S.F. Opera Looks to the Future, Eyes Wide Open

Janos Gereben on March 21, 2014
Gockley at the SFO <em>Ring</em>, which he regards the high point in his tenure, with Francesca Zambello and Nina Stemme Photos by Kristen Loken

Lamenting the folding of the San Diego Opera as "a tragedy," the general director of the San Francisco Opera rallied his troops this evening, but pulled no punches about the challenges ahead.

David Gockley addressed the annual meeting at the Zellerbach Rehearsal Hall by saying that the company's centennial in 2022 should celebrate the past and build greatness in its second century. "I'm not going to be around then," said Gockley, who is stepping down from the job in 2016, but will do most of the programming for two seasons beyond the date, and he is determined to set the course of the company right.

San Diego, Gockley said, was "one of the best-run companies in the country for decades — it sends shudders through me and my staff that this happens to a good company, not a New York City Opera" (whose many problems were known for a long time).

Gockley presented a matrix for San Francisco Opera finances with some alarming figures for 1980, 2015, and 2022 (the centennial year):

Operating budget:
1980: $11 million 
2015: $75m
2022: $92m
($11m is about $31m today)

Subscribers:
1980: 165,000
2015: 93,000
2022: 80,000 estimated

Ticket sales providing percentage of budget:
1980: 58.7%
2015:32% (close to the current San Diego figure)
2022: 29%

Budgets grew over inflation rates, ticket sales slightly declined, contributions remained remarkably steady (annual support growing from $3.7m in 1980 to $40m projected for 2015, and the same figure for 2022), and Gockley had to act decisively to bring down an estimated budget of $106m for 2020 to $86m.

"There are structural problems we face as a company and some of the systemic issues facing the industry as a whole," Gockley said, "the slowly declining role of subscriptions, the difficulty of balancing budgets, the lack of bankable stars, the marginalization of the classical arts in education and the mass media, the plethora of competing entertainment forms and opportunities ... that compete for the time and attention of people who could be going to the opera."
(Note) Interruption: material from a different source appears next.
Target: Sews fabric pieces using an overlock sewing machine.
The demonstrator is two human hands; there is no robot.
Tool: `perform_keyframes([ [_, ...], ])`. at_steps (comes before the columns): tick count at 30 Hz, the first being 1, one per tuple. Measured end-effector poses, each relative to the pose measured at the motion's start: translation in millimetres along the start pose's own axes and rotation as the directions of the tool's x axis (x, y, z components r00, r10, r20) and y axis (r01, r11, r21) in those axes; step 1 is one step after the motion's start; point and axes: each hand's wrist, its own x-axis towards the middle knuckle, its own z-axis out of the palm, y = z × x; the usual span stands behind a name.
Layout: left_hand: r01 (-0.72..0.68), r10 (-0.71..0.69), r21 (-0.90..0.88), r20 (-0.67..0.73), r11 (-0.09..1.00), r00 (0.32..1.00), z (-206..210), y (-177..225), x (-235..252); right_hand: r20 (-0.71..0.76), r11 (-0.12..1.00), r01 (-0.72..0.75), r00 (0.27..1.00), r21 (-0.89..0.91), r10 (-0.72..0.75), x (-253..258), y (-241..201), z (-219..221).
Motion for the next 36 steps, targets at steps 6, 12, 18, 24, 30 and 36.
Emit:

Gockley with German language coach Nora Norden

Looking forward, the essential questions are: "How do we build our audience for our second century? How do generate enough annual income to be world-class? The minute we slip below this watermark, we could find ourselves in a downward spiral that we may never be able to pull ourselves out of."

That point of no return, Gockley said, came close in recent seasons "with our cost-cuttings, as we have tried to ride out the Great Recession; the quality of some productions was affected as was the breadth of repertory offer."

The low point was something personal, he said:

I mourned that I cannot produce for you a broader swath of the repertory every year — but I promise you it's coming. Audience surveys made the point: People want to be wowed every time — with singers, conductors, productions, and we have to deliver or die.

I told the board that next season, 2014-2015, we must return to undisputable greatness even though it would increase the budget. So we have bet the ranch that the increased numbers of productions, the diversity of repertory, five new productions (including the massive epic of Les Troyens, which will stretch us to our limits) should recapture subscribers, fill the houses, and produce [additional] contributions.

Will these be enough?, I ask myself. The jury is still out.

With 75% of the budget going for labor costs, Gockley said controlling expenses must be done in a way both fair to staff and unions and viable within resources.

With Chorus Master Ian Robertson and Music Director Nicola Luisotti Photo by Cory Weaver

Total operating revenue for FY13 fell from $33 million to $30.8m, with income from ticket sales at $19.7m, compared to the season prior (FY12) at $24.3m. The decline in earned income was caused in part by the elimination of one full opera from the company’s subscription season. At the close of FY13 on July 31, 2013, the company’s endowment was valued at $147.7m, an increase of 6.4% over the previous year.

Among actions for expanding the company's reach, Gockley points to the establishment and work of the Koret-Taube Media Suite, recording every opera. With the SFO production of The Gershwins' Porgy & Bess being published next week on DVD and Blu-ray, "there are 70 more productions in the can." Upcoming DVD releases: Montagues and Capulets, the 2013 Mefistofele, and "probably" this summer's Showboat.

The annual meeting included an extended interview with Carlisle Floyd on the occasion of his Susannah being produced by the company. He fully lived up to Gockley's introduction as "87 and sharp as a tack." Floyd is completing a new opera, to be shown in Houston, about Edward Kynaston, a star of 17th-century London stage, specializing in women's roles, most famously as Desdemona.

Samuel Pepys' diary and the 2004 film Stage Beauty, with Billy Crudup, were Floyd's sources about the dramatic fall of Kynaston when Charles II forbade men acting as women on stage. "I wanted to show I can get away from the American South," Floyd said.